(WHAT IS EXPECTED): Would you transcribe the line that holds "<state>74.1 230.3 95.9", plus every line beneath it through the end of the data, exactly and with nothing added?

(SUPPLIED MATERIAL Opens)

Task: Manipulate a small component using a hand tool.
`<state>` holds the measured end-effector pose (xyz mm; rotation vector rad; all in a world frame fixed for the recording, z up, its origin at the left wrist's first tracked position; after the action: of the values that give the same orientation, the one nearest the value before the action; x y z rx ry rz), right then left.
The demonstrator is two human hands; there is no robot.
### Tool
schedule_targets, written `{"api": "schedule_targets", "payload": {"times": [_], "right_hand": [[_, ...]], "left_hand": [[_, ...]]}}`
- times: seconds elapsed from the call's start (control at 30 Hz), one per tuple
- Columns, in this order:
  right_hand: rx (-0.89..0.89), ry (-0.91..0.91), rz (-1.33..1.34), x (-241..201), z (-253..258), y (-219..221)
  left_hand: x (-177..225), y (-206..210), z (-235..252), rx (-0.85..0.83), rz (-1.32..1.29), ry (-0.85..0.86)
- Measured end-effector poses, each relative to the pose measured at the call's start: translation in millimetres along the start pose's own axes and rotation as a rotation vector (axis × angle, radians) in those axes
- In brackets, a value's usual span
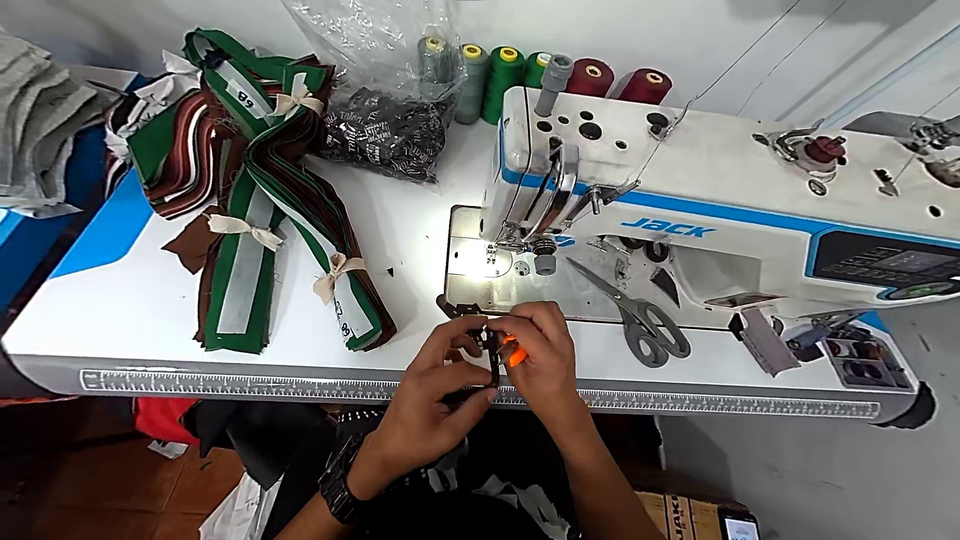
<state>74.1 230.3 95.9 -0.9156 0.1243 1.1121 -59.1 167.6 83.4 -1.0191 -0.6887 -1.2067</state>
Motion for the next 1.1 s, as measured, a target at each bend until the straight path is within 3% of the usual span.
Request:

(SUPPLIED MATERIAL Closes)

(FINISHED TASK):
<state>74.1 230.3 95.9 -0.9156 0.1243 1.1121 -59.1 167.6 83.4 -1.0191 -0.6887 -1.2067</state>
Motion for the next 1.1 s, as measured, a target at each bend until the straight path is within 3% of the usual span.
Request:

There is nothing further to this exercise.